Two years ago, the currency lost as much as 70 percent of its overall value, and while it took many months (about 11) to make this happen, things did get very hairy, and the drop was worse considering just how much was lost. By Thanksgiving of that year, despite trading in the mid-$6,000 range for much of the summer, BTC had fallen to as low as $3,500.
Craig Erlam – senior market analyst at Oanda – commented in an interview:
Bitcoin is a highly speculative instrument, so in such risk-averse markets, it’s naturally a front-runner to be offloaded. If anyone was holding it as part of a portfolio, then I would imagine it would also be high on the list of positions to close out to cover margin calls or losses elsewhere.
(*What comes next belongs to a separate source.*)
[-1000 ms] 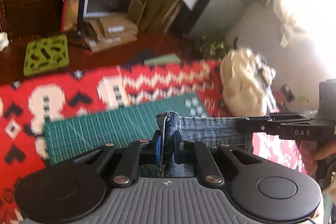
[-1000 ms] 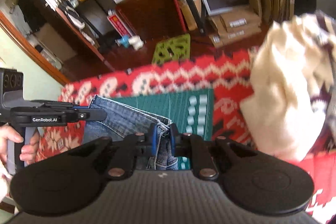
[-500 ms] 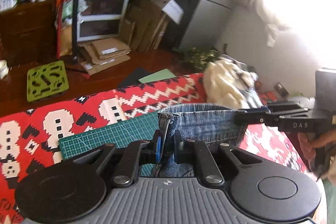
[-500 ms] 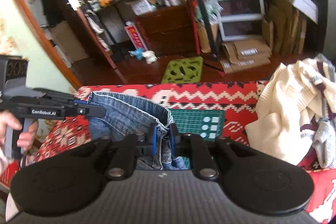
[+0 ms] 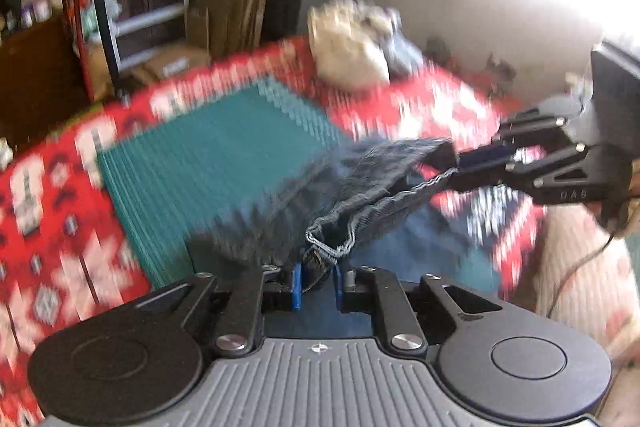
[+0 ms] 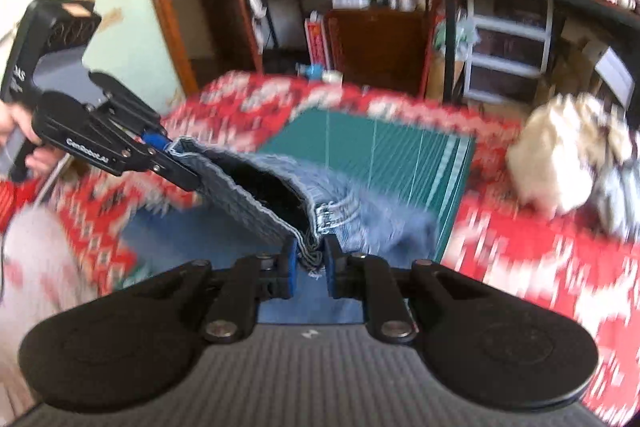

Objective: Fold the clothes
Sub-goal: 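Fold the waistband over toward the cuffed hem with both tools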

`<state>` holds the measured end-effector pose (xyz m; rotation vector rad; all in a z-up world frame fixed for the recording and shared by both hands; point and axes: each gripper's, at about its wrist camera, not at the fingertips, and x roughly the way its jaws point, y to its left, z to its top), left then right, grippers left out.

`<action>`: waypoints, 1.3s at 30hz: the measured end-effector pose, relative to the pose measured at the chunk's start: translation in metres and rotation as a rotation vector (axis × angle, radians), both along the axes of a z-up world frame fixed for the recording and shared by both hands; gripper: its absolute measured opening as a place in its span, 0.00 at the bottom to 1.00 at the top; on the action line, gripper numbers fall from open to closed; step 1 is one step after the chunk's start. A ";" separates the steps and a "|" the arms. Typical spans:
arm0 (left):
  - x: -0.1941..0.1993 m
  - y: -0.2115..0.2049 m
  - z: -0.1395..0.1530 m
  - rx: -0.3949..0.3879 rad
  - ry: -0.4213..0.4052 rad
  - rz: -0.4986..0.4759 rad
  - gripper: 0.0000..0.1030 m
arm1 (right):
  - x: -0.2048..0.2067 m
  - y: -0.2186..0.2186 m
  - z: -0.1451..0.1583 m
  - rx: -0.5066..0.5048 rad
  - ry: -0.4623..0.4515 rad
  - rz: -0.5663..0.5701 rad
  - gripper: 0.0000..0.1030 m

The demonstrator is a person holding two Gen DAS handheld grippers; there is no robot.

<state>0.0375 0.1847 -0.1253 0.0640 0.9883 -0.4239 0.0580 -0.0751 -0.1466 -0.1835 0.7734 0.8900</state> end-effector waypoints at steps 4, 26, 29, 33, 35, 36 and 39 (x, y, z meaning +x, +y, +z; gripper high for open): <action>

His words suggest what many analysts have stated over the past few weeks: that bitcoin, which is still viewed as a primarily speculative asset, is often sold off in times of economic strife so that owners can rid themselves volatile assets to obtain hard cash, which is often seen as much safer.
Too Much Volatility!
Mati Greenspan of Quantum Economics said the following about BTC:
The volatility is largely due to the act that it’s quite new and adoption rates are unstable… A measure of success would be to see bitcoin remain on a slow, but steady incline, rather than zooming toward the moon due to global uncertainty.